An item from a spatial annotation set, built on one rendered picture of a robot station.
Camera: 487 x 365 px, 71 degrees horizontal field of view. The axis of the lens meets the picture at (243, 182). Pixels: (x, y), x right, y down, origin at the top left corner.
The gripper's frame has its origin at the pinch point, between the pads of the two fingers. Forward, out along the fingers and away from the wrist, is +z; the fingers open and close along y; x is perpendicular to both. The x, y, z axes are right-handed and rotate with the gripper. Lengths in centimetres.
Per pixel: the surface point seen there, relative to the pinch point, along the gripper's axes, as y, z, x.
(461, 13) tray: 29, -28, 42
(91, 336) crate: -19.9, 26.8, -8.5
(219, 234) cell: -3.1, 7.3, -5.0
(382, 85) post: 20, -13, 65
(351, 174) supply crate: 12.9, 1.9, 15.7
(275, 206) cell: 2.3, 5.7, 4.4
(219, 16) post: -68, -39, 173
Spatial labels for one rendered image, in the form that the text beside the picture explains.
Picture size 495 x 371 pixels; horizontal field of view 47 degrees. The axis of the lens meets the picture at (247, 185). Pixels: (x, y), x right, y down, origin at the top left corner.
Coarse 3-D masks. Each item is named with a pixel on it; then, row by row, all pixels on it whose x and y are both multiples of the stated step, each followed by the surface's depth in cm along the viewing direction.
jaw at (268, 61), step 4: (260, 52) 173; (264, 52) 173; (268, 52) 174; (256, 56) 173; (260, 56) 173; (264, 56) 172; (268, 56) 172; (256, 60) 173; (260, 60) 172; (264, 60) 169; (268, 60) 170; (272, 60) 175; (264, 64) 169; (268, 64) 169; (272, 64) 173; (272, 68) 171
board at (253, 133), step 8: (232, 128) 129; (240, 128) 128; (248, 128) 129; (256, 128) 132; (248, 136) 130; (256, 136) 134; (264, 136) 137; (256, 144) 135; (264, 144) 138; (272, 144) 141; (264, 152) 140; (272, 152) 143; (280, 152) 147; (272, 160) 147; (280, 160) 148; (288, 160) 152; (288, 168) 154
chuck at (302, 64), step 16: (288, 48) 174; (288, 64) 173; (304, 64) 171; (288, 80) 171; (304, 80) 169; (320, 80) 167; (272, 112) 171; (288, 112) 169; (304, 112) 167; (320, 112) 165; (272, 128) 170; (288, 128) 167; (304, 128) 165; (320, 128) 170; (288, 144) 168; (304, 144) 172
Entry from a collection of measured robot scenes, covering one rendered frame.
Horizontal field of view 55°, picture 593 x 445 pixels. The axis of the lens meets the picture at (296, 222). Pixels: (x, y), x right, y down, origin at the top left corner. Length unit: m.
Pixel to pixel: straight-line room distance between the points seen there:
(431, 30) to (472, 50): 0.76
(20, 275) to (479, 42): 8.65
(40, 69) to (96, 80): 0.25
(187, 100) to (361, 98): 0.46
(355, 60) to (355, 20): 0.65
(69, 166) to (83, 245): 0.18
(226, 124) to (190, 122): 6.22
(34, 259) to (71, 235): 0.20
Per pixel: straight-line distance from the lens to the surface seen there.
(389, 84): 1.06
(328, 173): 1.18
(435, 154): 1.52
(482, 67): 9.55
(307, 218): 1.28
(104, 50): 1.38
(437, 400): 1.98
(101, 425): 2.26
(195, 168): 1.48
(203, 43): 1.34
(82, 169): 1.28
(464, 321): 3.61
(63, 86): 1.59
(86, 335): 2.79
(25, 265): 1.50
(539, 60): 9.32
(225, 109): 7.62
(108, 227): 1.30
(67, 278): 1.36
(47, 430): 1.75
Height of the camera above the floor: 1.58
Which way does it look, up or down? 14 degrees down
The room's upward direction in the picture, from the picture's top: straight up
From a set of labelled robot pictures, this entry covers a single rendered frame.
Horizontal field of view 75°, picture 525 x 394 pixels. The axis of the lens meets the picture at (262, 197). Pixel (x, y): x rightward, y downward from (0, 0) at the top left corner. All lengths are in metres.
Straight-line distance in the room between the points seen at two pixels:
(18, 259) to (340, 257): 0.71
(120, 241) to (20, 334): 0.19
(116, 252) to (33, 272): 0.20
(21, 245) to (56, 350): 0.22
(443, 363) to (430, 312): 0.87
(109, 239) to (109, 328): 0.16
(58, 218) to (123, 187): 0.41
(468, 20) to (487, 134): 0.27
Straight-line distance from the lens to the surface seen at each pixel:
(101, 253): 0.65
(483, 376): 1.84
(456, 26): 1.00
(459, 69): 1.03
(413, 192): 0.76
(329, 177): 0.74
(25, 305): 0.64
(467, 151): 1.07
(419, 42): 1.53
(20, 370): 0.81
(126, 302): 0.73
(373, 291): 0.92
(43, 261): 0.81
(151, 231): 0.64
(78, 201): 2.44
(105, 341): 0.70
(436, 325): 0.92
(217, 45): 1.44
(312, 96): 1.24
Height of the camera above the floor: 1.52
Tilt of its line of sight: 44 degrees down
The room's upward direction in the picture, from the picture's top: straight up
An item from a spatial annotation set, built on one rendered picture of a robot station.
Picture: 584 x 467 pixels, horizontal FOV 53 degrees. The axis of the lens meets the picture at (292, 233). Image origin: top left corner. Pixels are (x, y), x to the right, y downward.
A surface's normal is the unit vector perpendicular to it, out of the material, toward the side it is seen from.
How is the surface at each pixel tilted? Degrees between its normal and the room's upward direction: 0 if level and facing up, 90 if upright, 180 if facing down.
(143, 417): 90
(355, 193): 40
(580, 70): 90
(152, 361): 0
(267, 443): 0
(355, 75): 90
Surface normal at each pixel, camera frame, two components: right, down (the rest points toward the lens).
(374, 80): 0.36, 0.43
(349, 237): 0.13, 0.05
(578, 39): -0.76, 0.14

┄┄┄┄┄┄┄┄┄┄

YOUR OBJECTIVE: Return only the part of the records above that opens with the line containing "Per pixel: straight-line" and closes with the line containing "Tilt of its line of sight: 44 degrees down", ends included.

WRITTEN RESPONSE:
Per pixel: straight-line distance from the lens to the surface seen there.
(389, 84): 1.06
(328, 173): 1.18
(435, 154): 1.52
(482, 67): 9.55
(307, 218): 1.28
(104, 50): 1.38
(437, 400): 1.98
(101, 425): 2.26
(195, 168): 1.48
(203, 43): 1.34
(82, 169): 1.28
(464, 321): 3.61
(63, 86): 1.59
(86, 335): 2.79
(25, 265): 1.50
(539, 60): 9.32
(225, 109): 7.62
(108, 227): 1.30
(67, 278): 1.36
(47, 430): 1.75
Height of the camera above the floor: 1.58
Which way does it look, up or down? 14 degrees down
The room's upward direction in the picture, from the picture's top: straight up
From a set of labelled robot pictures, this entry covers a single rendered frame.
Horizontal field of view 75°, picture 525 x 394 pixels. The axis of the lens meets the picture at (262, 197). Pixel (x, y): x rightward, y downward from (0, 0) at the top left corner. All lengths are in metres.
Straight-line distance in the room between the points seen at two pixels:
(18, 259) to (340, 257): 0.71
(120, 241) to (20, 334): 0.19
(116, 252) to (33, 272): 0.20
(21, 245) to (56, 350): 0.22
(443, 363) to (430, 312): 0.87
(109, 239) to (109, 328): 0.16
(58, 218) to (123, 187): 0.41
(468, 20) to (487, 134): 0.27
Straight-line distance from the lens to the surface seen at each pixel:
(101, 253): 0.65
(483, 376): 1.84
(456, 26): 1.00
(459, 69): 1.03
(413, 192): 0.76
(329, 177): 0.74
(25, 305): 0.64
(467, 151): 1.07
(419, 42): 1.53
(20, 370): 0.81
(126, 302): 0.73
(373, 291): 0.92
(43, 261): 0.81
(151, 231): 0.64
(78, 201): 2.44
(105, 341): 0.70
(436, 325): 0.92
(217, 45): 1.44
(312, 96): 1.24
Height of the camera above the floor: 1.52
Tilt of its line of sight: 44 degrees down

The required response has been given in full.